I had heard of yearly estimates of $245 billion a year, but apparently, I was mistaken; that amount was meant for the next
year or two. See this site:
http://majorityleader.house.gov/docUploads/BushBudgetIraq0708.pdf
Anyway, according to this Times article, economists estimate the longterm costs of the Iraq war and aftermath to be
anywhere from $1 or $2 billion to (in the case of one economist) as high as $4 billion.
Here are your options:
a) You can indulge in a knee-jerk dismissal of this information, saying that The New York Times is a knee-jerk lefty
newspaper so everything it writes is suspect, and therefore nothing it publishes should be given any attention.

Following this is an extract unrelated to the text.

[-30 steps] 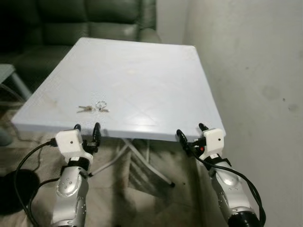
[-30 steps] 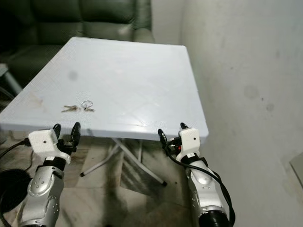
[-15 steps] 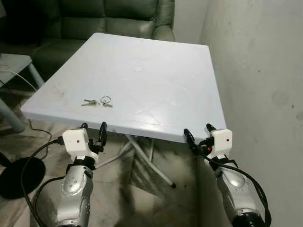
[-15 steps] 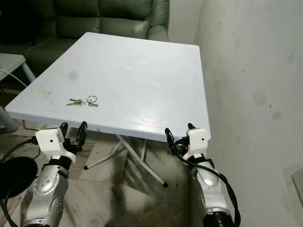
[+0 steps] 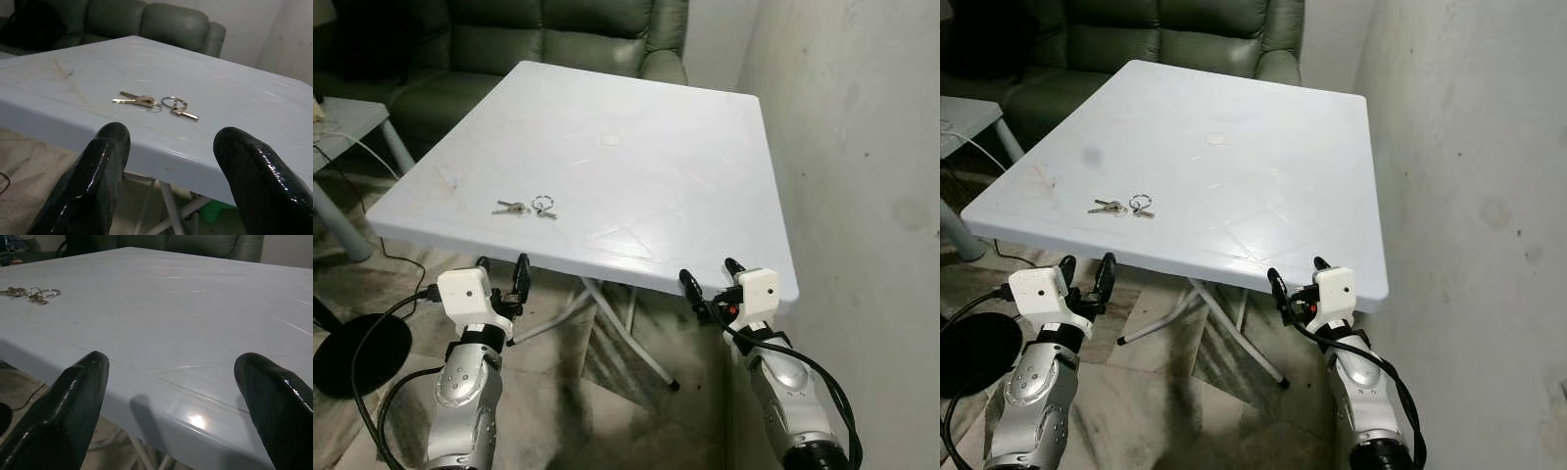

b) You can dismiss this information by saying that these economists must be knee-jerk lefties (albeit one a Nobel Prize
winner, although, of course, the Nobel committee is a bunch of...), and so what they say shouldn't be given any attention.
c) You can answer with a "what price freedom" argument, saying that these hundreds of millions, these trillions of dollars,
were absolutely totally necessary to defend our "freedom." This answer, of course, would ignore the fact that, just because an
invasion was justified by a reference to defending freedom and defeating terrorism, that doesn't mean the action was really
justified even for those ends.
Again, I'll note that the drain on our economy caused by Iraq, added to the other weaknesses we've allowed to develop, will
only hurt Americans further. Add to that the strain on the military itself. The army is stretched to the limit, with soldiers
forced to serve multiple tours of duty. So, they're hampered now if any crises should emerge.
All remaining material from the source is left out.